Mucho, mucho, mucho. Este es un gran tema. Al hospital llegan pacientes que les exigen a los médicos que les den ciertas medicinas que no están en el protocolo pero que ellos han leído en internet que funcionan. Muchas veces se llega a una situación violenta. Actualmente hay una sobresaturación de información. A veces los medios repiten lo mismo vez tras vez. En otros países las noticias se manejan de manera diferente y no porque los medios sean mejores sino porque la sociedad es diferente. Por ejemplo, se cubren los accidentes de tránsito de otra forma. En principio, los periodistas no entrevistan a los heridos ni enfocan a los muertos sino que dejan que ingresen las ambulancias, las funerarias, etc. Luego enfocan el auto chocado, dan los datos, y advierten no circular por esa zona porque hay atollamiento. Listo. Acá nuestra sociedad es diferente. Tenemos esa anécdota de la periodista preguntándole al herido cómo se siente. Nosotros somos habladores, nos encanta el detalle llamativo y los medios de comunicación reflejan eso.

¿Diría usted que como sociedad tendemos más al discurso emocional que al discurso racional? Y ¿esto afectaría la manera en la que estamos experimentando la pandemia?

Por supuesto que los peruanos somos particularmente emocionales y claro que nos afecta porque en la pandemia nos toca ser racionales. Este es momento de utilizar nuestro pensamiento, nuestro análisis y nuestro juicio para tomar decisiones. El ser demasiado emocionales contamina todo nuestro quehacer y por eso también incumplimos las normas, nos aglomeramos, buscamos la apapachada grupal, entre otras cosas. En esta segunda ola hay que usar la razón para no repetir los errores de la primera. Lamentablemente eso es lo que está sucediendo en todos lados, no solo aquí, pero hay que tener cuidado porque el contexto ahora es más intenso y peligroso.

¿Qué podríamos hacer para aliviar la carga emocional de nuestro personal sanitario? Más allá de los asuntos que tiene que corregir el gobierno, ¿qué podemos hacer cada uno de nosotros?

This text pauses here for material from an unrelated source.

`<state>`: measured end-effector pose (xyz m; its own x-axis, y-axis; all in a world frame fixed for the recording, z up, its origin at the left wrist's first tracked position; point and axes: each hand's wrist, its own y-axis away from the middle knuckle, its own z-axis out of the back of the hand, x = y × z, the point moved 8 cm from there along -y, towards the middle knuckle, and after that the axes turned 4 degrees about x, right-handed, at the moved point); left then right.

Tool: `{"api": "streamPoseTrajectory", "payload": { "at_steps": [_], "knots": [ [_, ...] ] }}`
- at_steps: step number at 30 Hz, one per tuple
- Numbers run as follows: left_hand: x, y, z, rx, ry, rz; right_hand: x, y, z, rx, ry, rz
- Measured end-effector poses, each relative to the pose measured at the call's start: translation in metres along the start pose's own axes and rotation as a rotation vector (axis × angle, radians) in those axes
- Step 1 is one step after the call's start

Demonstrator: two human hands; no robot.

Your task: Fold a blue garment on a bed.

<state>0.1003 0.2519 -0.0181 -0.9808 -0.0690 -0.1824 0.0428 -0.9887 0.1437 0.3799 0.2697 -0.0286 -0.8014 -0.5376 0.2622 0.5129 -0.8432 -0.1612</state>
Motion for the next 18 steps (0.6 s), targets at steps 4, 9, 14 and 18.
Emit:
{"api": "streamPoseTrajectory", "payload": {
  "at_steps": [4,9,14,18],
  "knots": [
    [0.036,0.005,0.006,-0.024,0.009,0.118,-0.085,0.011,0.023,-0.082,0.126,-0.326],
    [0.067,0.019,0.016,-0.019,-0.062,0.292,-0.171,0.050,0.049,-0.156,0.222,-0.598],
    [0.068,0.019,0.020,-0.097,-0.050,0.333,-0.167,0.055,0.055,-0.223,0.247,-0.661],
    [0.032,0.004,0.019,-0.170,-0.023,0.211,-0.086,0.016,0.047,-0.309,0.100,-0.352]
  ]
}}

Podemos recordar que ellos siguen siendo nuestros héroes, siguen siendo esas personas a las que decidimos aplaudir en un inicio de la pandemia desde nuestras casas. Ellos siguen en los hospitales trabajando. Todos conocemos a alguna doctora, enfermero, técnica. Si tenemos a uno de vecino, en lugar de estigmatizarlo porque creemos que nos puede traer el virus, seamos amables. Promovamos grupos de solidaridad emocional con ellos y sus familias. Si sabemos que en el salón de clases virtual de nuestro hijo está también la hija de un doctor, pues llamemos a saludar a la familia, preguntemos cómo están, coordinemos un momento por zoom para que los niños se distraigan. Quizás sea difícil que el personal sanitario llegue a pedir apoyo económico y que nos organicemos para darles alimento pero sí podemos ofrecerles soporte emocional. Después de tanto tiempo en primera línea, lo necesitan.